Sociedade - Carlos Vera Cruz é professor de teatro e faz parte do Instituto Nangetu , mas, na consulta pública, ele argumenta estar também como sociedade civil: “Acho que todo mundo, como sociedade civil ou não, que estiver ligado a alguma matriz africana ou não deve participar desse evento até para que a sociedade tenha um outro tipo de olhar sobre essas ações. É importante esse diálogo com a sociedade. O importante é o entendimento do plano e também para nos informarmos e quebrarmos o pré-conceito sobre o movimento negro”, argumenta.
 
 




 "Participar de uma temática como essa, de um plano como esse é muito importante. O movimento negro ainda é muito hostilizado dentro da sociedade. Nós não temos só a capoeira, só o hip hop, ou danças da negritude. Precisamos de cotas para cultura e sairmos às ruas paramentados, dizer que estamos aqui. Faço parte de um bloco de carnaval Afoxé. Abrimos o carnaval de Belém todo ano, mas ainda com muita dificuldade. A nossa cultura é altamente vasta, mas não temos tanta visibilidade”, reflete Adrieny Batista, da Associação Cultural Filhos de Dan.

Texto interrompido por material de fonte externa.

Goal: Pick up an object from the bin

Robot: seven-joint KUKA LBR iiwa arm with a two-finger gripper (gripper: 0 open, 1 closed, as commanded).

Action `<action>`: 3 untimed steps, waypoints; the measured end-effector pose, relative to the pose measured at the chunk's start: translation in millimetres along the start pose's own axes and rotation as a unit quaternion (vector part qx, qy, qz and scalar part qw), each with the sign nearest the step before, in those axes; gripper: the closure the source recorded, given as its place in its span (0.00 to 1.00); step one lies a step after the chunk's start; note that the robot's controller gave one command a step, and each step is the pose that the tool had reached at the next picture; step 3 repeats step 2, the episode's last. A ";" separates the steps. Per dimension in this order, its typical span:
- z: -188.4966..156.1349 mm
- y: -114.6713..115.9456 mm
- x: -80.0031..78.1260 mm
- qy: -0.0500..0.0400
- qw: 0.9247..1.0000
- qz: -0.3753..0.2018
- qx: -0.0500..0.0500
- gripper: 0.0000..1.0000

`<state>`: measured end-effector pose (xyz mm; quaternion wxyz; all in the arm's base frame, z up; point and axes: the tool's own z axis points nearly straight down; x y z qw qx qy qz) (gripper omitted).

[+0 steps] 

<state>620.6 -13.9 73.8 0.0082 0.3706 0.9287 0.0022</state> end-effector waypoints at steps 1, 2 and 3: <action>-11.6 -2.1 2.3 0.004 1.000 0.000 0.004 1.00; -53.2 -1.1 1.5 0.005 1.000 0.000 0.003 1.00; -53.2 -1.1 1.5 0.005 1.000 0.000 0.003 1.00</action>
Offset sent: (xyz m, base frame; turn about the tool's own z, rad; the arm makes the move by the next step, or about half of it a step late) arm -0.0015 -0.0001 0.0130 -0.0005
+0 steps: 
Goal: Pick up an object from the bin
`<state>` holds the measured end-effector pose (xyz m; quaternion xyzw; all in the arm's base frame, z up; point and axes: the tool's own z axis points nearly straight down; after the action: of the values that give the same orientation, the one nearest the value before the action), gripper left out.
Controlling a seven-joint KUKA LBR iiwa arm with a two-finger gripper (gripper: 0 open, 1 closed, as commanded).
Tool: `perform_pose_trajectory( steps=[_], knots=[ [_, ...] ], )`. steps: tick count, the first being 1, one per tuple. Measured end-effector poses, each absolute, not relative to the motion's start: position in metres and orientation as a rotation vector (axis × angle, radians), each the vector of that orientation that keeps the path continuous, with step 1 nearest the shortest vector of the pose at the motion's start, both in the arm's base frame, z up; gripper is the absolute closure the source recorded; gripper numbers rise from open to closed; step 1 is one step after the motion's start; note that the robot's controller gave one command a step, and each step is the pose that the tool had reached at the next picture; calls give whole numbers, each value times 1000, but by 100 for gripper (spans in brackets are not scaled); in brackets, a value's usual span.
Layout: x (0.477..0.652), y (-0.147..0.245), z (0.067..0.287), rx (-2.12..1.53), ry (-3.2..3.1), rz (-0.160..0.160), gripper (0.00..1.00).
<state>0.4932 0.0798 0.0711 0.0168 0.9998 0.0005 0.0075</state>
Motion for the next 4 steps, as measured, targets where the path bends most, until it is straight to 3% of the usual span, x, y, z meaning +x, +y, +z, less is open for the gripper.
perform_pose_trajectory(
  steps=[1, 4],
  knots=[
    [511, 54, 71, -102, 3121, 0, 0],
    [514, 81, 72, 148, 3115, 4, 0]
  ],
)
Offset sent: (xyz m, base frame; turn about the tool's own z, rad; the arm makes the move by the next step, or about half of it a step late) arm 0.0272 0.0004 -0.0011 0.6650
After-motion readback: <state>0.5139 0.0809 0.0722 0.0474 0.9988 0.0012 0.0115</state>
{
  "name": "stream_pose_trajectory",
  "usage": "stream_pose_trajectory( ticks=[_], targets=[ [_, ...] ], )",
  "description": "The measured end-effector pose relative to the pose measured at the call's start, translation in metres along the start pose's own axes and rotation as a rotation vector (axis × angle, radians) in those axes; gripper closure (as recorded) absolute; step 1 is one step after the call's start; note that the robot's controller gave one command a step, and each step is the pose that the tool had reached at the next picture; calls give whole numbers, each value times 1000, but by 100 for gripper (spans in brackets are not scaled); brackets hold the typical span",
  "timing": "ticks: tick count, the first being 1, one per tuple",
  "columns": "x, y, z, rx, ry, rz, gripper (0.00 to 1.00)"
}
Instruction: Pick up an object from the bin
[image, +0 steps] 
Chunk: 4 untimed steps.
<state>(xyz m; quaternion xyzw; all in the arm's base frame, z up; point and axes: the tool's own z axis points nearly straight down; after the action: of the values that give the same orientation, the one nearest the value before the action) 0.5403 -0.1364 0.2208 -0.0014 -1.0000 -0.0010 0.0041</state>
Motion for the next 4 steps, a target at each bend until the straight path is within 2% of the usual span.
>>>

Demandas - O Colegiado do Setorial de Cultura Afro-Brasileira do Conselho Nacional de Políticas Culturais (CNPC) tem o intuito de se fazer cumprir as demandas da cultura afro em todo o território nacional, demandas altamente discutidas durante esses encontros. Edson Catendê, Babalorixá membro do Conselho Nacional de Políticas Públicas, diz que “o objetivo é trabalhar as tradições e mantê-las de acordo com cada povo, cada comunidade, como história e referência de um povo. Um povo sem cultura é um povo sem vida, sem caminho, sem referência.”, finaliza.
 
 



Os responsáveis pelo Plano são: o Conselho Nacional de Políticas Culturais (CNPC), Colegiado Setorial de Cultura Afro-Brasileira (eleitos em 2013), Fundação Cultural Palmares (FCP), Secretaria de Políticas de Promoção de Igualdade Racial (Seppir), Secretaria de Cidadania e Diversidade Cultural (SCDC) e representantes da sociedade. O projeto do Plano Setorial segue em construção pelo CNPC e deve cumprir mais encontros abertos até o final do ano.